Да. А тогда, в начале знакомства, она готова была на все ради него. Даже отдаться ему, если возникнет необходимость, хотя не чувствовала к этому настоятельной потребности, физическая близость казалась ей преждевременной. Марью Антоновну вовсе не пугала потеря невинности и возможные осложнения из-за этого при будущем замужестве. Она вообще весьма иронично относилась к самому понятию «девичья честь». Что за патриархальный предрассудок, в самом деле! Разве существует принципиальная разница между двумя людьми – мужчиной и женщиной? Почему же тогда кавалерам позволительно почти все, а дамам не позволительно почти ничего? С подобной несправедливостью общественного уклада Марья Антоновна мириться не желала и будущим супругом видела своего единомышленника. А коли такого не сыщется, то и никакого не надо. Нет, не страх первой и незаконной близости останавливал Марью Антоновну. Пожалуй, если бы Мэтр проявил к ней тогда такой интерес, он не то, чтобы потерял в ее мнении, а просто приземлил бы ее романтическую платоничность. Она не перестала бы обожать его, но вспомнила бы, что жизнь – это не только полеты и мечтания, и что на солнце, увы, тоже есть пятна. «Пожалуй, лучше бы он так и сделал, тогда бы я осторожнее вела себя с Павлом Александровичем и не позволила бы себе так потерять голову». – Марья Антоновна нахмурилась, бровки-белочки слишком резво скакнули вниз, придавая лицу чересчур мрачный вид. О увы (или не увы), Владимир Сергеевич заметил ее страсть и принял со всей серьезностью взрослого по отношению к ребенку. К умному ребенку. Он ни в коем случае не препятствовал ей проводить с ним как можно больше времени. И искренне, даже и не без удовольствия, принимал ее нежность, заботливость, преданность («Значит, и правда, дома у него плохо», - думалось ей тогда). Однако, о ее чувстве, весьма разборчиво написанном на ее личике, прямо как будто не разу не упомянул. Все шуточки да прибауточки: «Где же тот счастливец, которого вы полюбите и назовете своим мужем?», «Да, скажу вам, Марья Антоновна, с такой, как вы, женой прямо как за каменной стеной». А то посмотрит в глаза серьезно и ласково, а уголки губ у самого уж вверх тянутся: «Завидую, ей богу, Марья Антоновна, я вашей  красоте первозданной и страстности нерастраченной. Я ведь тоже сухарем никогда не был, а все ж поиздержался за свой век, оскудел малость». И улыбнется, бодряще, радостно. Сладко замирало в груди, понимала – любуется ею Мэтр.
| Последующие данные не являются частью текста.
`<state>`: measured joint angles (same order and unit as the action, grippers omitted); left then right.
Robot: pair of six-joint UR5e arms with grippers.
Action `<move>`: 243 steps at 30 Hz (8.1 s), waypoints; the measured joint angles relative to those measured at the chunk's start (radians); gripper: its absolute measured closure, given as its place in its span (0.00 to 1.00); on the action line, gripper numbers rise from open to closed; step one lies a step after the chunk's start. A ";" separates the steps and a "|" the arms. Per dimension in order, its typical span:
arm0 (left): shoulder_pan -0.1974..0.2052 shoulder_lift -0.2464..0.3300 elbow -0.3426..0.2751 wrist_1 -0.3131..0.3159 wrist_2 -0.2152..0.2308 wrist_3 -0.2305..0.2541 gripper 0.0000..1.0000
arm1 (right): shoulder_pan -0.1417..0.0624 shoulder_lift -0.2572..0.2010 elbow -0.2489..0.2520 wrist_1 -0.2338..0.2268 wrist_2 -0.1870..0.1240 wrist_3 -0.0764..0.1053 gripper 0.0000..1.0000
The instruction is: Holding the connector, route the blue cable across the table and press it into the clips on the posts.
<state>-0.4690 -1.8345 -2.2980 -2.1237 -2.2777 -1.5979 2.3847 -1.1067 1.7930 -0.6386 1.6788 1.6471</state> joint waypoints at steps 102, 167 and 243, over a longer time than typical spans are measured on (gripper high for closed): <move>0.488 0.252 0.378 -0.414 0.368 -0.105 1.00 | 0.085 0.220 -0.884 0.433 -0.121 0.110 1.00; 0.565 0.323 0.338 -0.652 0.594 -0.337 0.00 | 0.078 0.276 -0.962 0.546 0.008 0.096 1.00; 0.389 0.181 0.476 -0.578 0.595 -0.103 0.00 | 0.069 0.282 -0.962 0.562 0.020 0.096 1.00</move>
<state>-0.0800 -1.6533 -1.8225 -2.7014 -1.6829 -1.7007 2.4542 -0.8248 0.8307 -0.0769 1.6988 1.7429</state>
- Да каким же вы раньше были, Владимир Сергеевич, если сейчас оскудели? Да у вас, когда пишете, такое лицо становится, такое…
- Любопытно-любопытно, какое же? – весело недоумевал Мэтр.
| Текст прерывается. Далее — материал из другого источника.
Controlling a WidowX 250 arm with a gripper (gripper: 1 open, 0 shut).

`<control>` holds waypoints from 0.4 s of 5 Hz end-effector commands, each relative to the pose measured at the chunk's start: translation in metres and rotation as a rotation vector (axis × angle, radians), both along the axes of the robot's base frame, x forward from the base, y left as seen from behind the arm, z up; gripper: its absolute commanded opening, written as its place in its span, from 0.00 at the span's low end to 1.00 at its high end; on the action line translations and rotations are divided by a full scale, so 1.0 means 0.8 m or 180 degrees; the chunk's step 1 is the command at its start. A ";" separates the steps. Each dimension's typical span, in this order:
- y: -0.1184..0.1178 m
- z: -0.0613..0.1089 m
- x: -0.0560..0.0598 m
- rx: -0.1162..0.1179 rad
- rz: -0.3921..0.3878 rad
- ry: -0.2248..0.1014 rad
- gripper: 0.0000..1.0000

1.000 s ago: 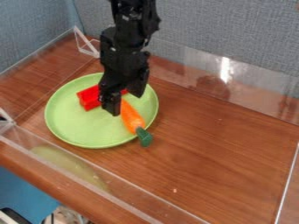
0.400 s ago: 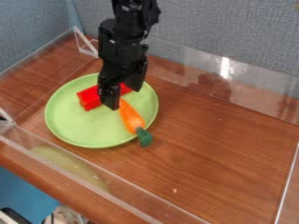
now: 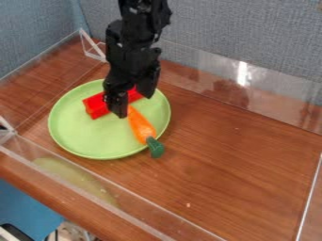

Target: Put the carrot on the green plate

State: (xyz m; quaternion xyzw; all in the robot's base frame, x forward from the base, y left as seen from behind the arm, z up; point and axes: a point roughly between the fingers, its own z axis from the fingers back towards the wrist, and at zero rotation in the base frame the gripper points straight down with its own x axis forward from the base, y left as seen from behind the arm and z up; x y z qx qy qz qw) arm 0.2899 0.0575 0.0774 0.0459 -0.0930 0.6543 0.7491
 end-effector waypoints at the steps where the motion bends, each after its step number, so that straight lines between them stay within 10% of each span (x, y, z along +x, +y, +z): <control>1: 0.008 0.016 -0.001 0.0043 -0.0111 -0.0187 1.00; 2: -0.005 0.019 0.003 0.0060 -0.0134 -0.0182 1.00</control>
-Вдохновенное, как будто вы вслушиваетесь в музыку высших сфер. И энергическое такое, деятельное.
- Ха-ха-ха, уморили, прямо уморили. Да это же я от вас заражаюсь. Вы же, Марья Антоновна, пламень, огненный смерч, заключенный в прелестную оболочку. А я все равно, что остывший самовар. Вы меня разогреваете до нужного градуса, вот я начинаю буль-буль – кипеть. То бишь энергию излучать. Вашу, честно говоря, энергию.
        - Все бы вам смеяться и подшучивать, - зардевшись, деланно обижалась Марья Антоновна, отворачиваясь якобы по необходимости – поднять что-то оброненное или налить Мэтру  чай в его любимую полулитровую кружку. Сердце, сбиваясь с ритма, трепыхалось ликующе где-то у горла, а может, у души. Вот оно – счастье. И так просто. И ничего больше не надо. Счастливое время, благословенное место.

Все это происходило в небольшой квартирке в дешевом районе столицы, использовавшейся в качестве мастерской. До жилья Мэтра отсюда было весьма не близко. Здесь Мэтр по памяти доводил «до образа и подобия», как он говаривал, наброски портретов заказчиков из числа своих знакомых или впечатливших его личностей увиденных случайно. Последние, как правило, люди малообеспеченные, иногда приходили позировать за вознаграждение, на которое Владимир Сергеевич не скупился.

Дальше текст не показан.